宇治茶について その2 茶の湯と煎茶の発展
宇治茶が鎌倉時代に栽培されてからまたたく間に僧侶から宮廷にわたって喫茶の習慣が広がっていきました。南北朝時代にはいると産地の違いを飲み当てて点数を競ういわば
闘茶が行われるようになっていきました。同時に
茶の湯の文化が生まれ、安土桃山時代から戦国時代の16世紀においては、品質向上を高めるための栽培や、料理で客をもてなすために造られた茶室や座敷飾りや茶道具を鑑賞する茶の湯へと生まれ変わり、商人へも広がりを見せるなど宇治茶は天下一の茶として君臨されていきました。

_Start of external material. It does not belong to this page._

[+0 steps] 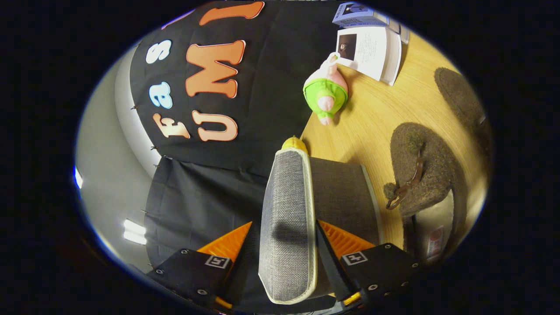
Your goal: Open the storage box then place both shoes into the box .Put the left shoe in first, then the right shoe, with the right side of both shoes facing outward in a uniform manner.
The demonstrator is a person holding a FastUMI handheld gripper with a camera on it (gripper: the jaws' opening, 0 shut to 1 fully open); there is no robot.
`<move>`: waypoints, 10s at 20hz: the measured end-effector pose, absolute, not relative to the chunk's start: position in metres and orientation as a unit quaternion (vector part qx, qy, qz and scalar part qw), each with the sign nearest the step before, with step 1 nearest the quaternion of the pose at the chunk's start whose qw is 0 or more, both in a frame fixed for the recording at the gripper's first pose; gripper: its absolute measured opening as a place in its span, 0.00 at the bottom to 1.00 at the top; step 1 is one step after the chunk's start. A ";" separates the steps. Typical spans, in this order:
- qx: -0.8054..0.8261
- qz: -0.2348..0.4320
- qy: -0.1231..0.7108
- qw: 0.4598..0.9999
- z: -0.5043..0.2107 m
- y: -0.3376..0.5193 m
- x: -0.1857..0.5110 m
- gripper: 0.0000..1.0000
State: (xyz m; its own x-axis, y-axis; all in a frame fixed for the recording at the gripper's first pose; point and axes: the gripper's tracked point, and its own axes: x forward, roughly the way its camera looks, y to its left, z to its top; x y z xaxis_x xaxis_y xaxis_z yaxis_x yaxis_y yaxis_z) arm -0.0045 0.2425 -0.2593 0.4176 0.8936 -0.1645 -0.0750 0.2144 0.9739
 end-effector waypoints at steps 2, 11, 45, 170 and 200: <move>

被覆栽培がはじまったのはこの頃からだといわれています。
江戸時代になるとより制度化され、徳川三代将軍家光は朝廷献上茶と将軍家直用の高級茶を作らせ、宇治の茶園には高い年貢を課されるようになって庶民の間で日常的に茶が飲まれるようになっていきます。17世紀初めに
釜炒り茶の技術が九州から宇治に伝わると、宇治茶に栽培に従事されている永谷宗円(1681(延宝9)- 1778(安永7))が蒸した茶の新芽を焙炉の上で揉み乾燥させる技法いわば
青製煎茶製法(宇治製法)を生み出しました。茶葉も青く緑色に仕上がったことで「青製」と呼ばれ、現在の煎茶(蒸し製)の礎となり、今でも主流ともいえます。また、1834(天保5)には被覆栽培での青製煎茶製法が生み出され、これが玉露の発祥とされています。玉露の名づけの由来は諸説あるのですが、製茶業者山本山(お茶と海苔で有名が企業で創業は1690(元禄3)年)の6代目山本嘉兵衛徳翁が1835(天保6)年に宇治郷の茶製造場で自ら手をくだして蒸葉をかき混ぜ乾燥するにつれて小団形の茶に出来上がり、これを試飲させたところ、気品ある風味と鮮麗な色沢ある甘露のような茶が得られたことで自ら
玉露と命名させたといわれています。